The Quad Cities dealt with issues with the app used on caucus night, along with other places in Iowa.
The Scott County Democratic Party Chair Elesha Gayman can’t say for sure just how many precincts had issues, but she is weighing in on the future of caucusing in Iowa.
“We’re just kind of checking and double checking because you don’t want to announce the results and have them be wrong so accuracy is far more important than you know the speed at which we’re releasing these,” Gayman said.
The problems with the app that precinct chairs had to use caused a domino effect in getting results in.
“It’s going to happen, the technology is it’s good and it’s bad and there’s growing pains, fortunately that’s why they have the back up. I mean the phones definitely got bogged down, but we still have everything on record, it doesn’t change the results of anything it’s just means that we’re not getting that instant gratification that we often look to to have those instantaneous news updates,” Gayman said.

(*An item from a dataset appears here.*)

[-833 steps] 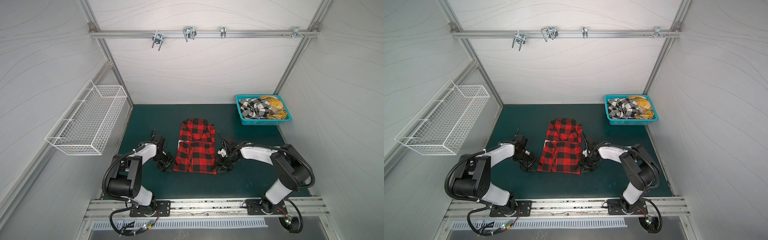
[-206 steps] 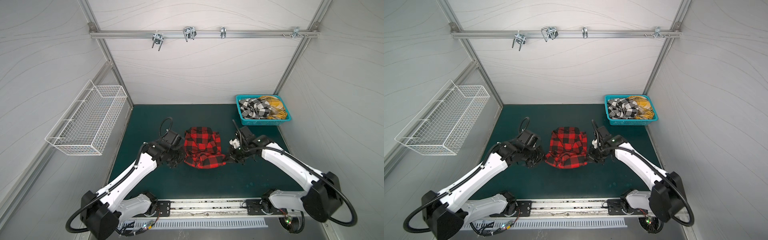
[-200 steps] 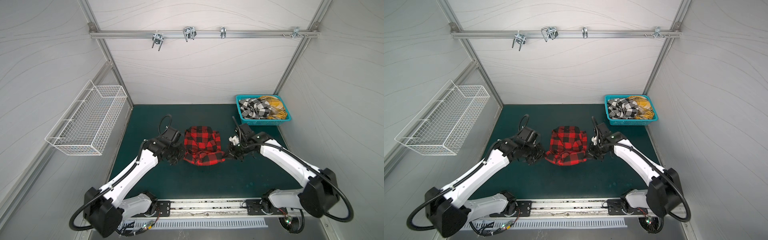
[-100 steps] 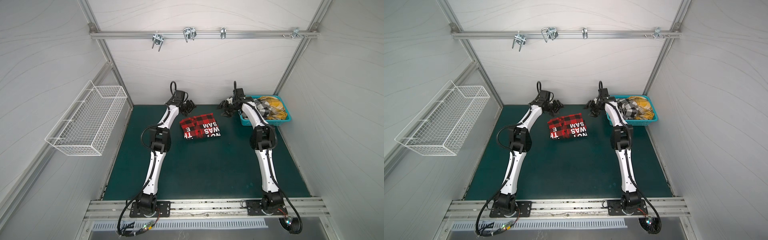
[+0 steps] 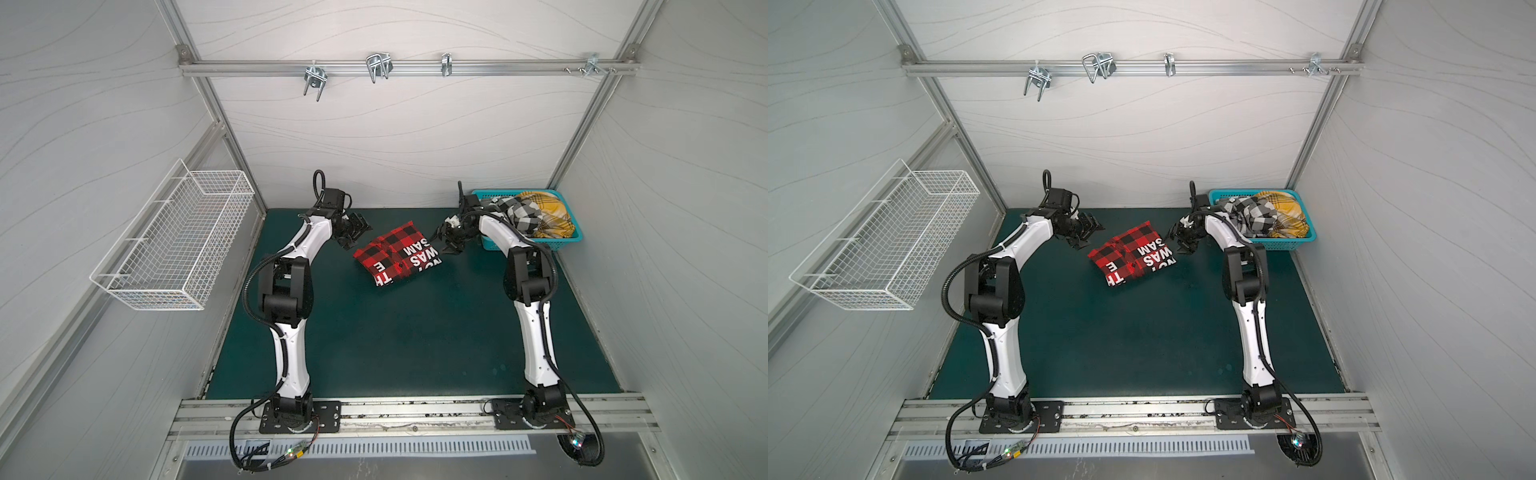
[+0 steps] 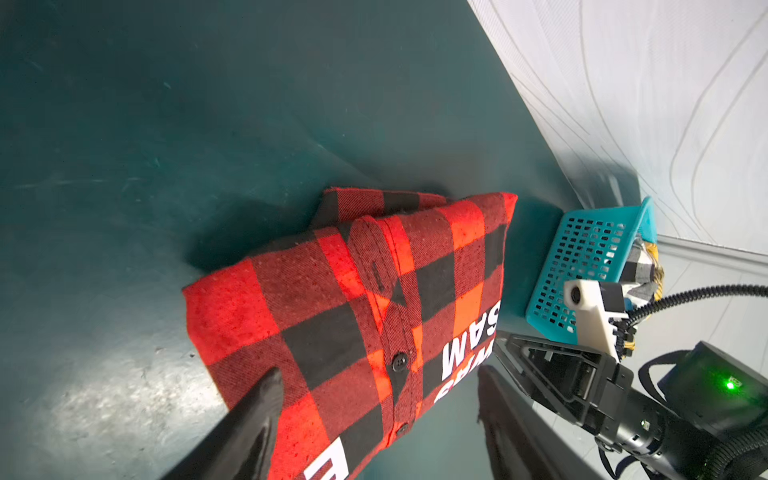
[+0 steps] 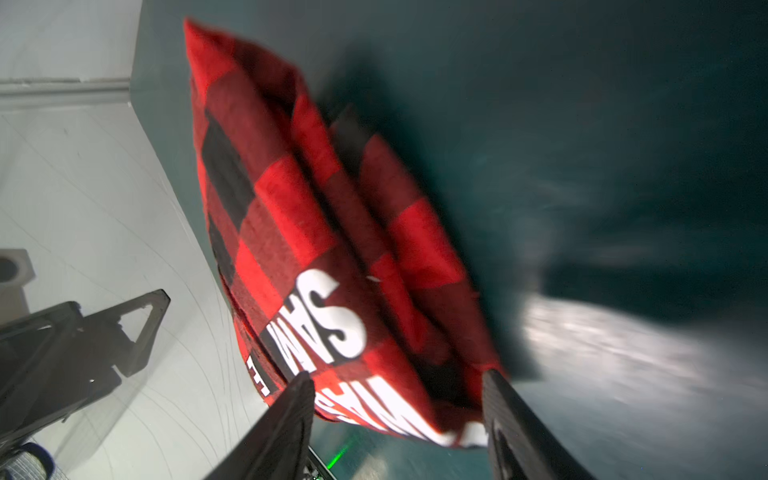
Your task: Fold and stack the long sleeve shirts
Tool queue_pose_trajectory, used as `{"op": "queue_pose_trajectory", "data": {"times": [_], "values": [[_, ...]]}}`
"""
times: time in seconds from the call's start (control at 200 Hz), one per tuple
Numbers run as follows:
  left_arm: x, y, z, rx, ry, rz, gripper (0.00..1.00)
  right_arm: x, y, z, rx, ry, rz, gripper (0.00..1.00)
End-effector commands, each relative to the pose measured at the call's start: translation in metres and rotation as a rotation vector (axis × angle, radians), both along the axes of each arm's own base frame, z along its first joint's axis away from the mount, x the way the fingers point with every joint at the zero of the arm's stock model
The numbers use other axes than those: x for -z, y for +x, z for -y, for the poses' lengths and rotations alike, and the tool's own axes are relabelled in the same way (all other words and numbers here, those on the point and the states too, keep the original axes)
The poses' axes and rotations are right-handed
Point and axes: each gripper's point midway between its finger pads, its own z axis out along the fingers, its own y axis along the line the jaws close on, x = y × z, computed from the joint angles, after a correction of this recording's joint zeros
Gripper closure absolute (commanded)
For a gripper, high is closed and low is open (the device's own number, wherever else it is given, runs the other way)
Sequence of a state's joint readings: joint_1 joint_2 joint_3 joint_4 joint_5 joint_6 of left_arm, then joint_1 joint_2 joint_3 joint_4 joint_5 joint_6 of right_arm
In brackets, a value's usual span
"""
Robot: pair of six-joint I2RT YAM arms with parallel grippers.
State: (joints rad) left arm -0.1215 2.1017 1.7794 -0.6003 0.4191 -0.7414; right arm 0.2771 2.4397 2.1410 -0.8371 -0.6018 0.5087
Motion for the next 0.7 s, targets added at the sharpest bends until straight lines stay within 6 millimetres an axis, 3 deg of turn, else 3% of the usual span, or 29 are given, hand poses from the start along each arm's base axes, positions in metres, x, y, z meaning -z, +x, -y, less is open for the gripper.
{"op": "queue_pose_trajectory", "data": {"times": [0.0, 0.12, 0.15, 0.345, 0.435, 0.56, 0.635, 0.695], "values": [[0.033, -0.001, 0.007, 0.044, -0.013, -0.050, 0.26, 0.017, 0.001, -0.005, -0.042, -0.015, 0.010, 0.39], [0.059, -0.003, 0.016, 0.088, 0.000, -0.116, 0.33, 0.027, -0.011, -0.013, -0.076, -0.006, -0.027, 0.48], [0.054, 0.002, 0.019, 0.100, 0.004, -0.102, 0.34, 0.029, -0.017, -0.015, -0.087, -0.011, -0.037, 0.50], [0.068, -0.029, 0.030, 0.177, 0.087, -0.174, 0.40, 0.028, -0.078, -0.020, -0.096, -0.012, -0.098, 0.59], [0.084, -0.071, 0.029, 0.213, 0.127, -0.258, 0.43, 0.025, -0.121, -0.024, -0.112, -0.004, -0.117, 0.60], [0.073, -0.130, 0.025, 0.248, 0.161, -0.274, 0.43, 0.017, -0.197, -0.024, -0.190, -0.057, -0.146, 0.61], [0.058, -0.159, 0.024, 0.267, 0.168, -0.260, 0.40, 0.007, -0.235, -0.020, -0.210, -0.066, -0.162, 0.51], [0.042, -0.173, 0.019, 0.272, 0.177, -0.233, 0.36, -0.004, -0.252, -0.010, -0.198, -0.089, -0.151, 0.42]]}}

For her, the wait was worth it.
“The integrity of it I think people are going to recognize and respect and also the fact that this is so many hard working volunteers that are putting this together and I think it gives us the opportunity to really highlight their hard work because so much goes in to prep a lot of times you don’t get to see it but now we’re actually showing you on the back end of how much work that is going in to it as well so I hope there’s a new appreciation for all the volunteers that are helping as well.”
For Gayman, she hopes the caucus process will be around for the next election.
“You kind of see democracy in action and there’s not a lot of venues now where you’re face to face, so much is remote, so much is technology and so it’s really nice to connect with your community and have that face to face interaction.”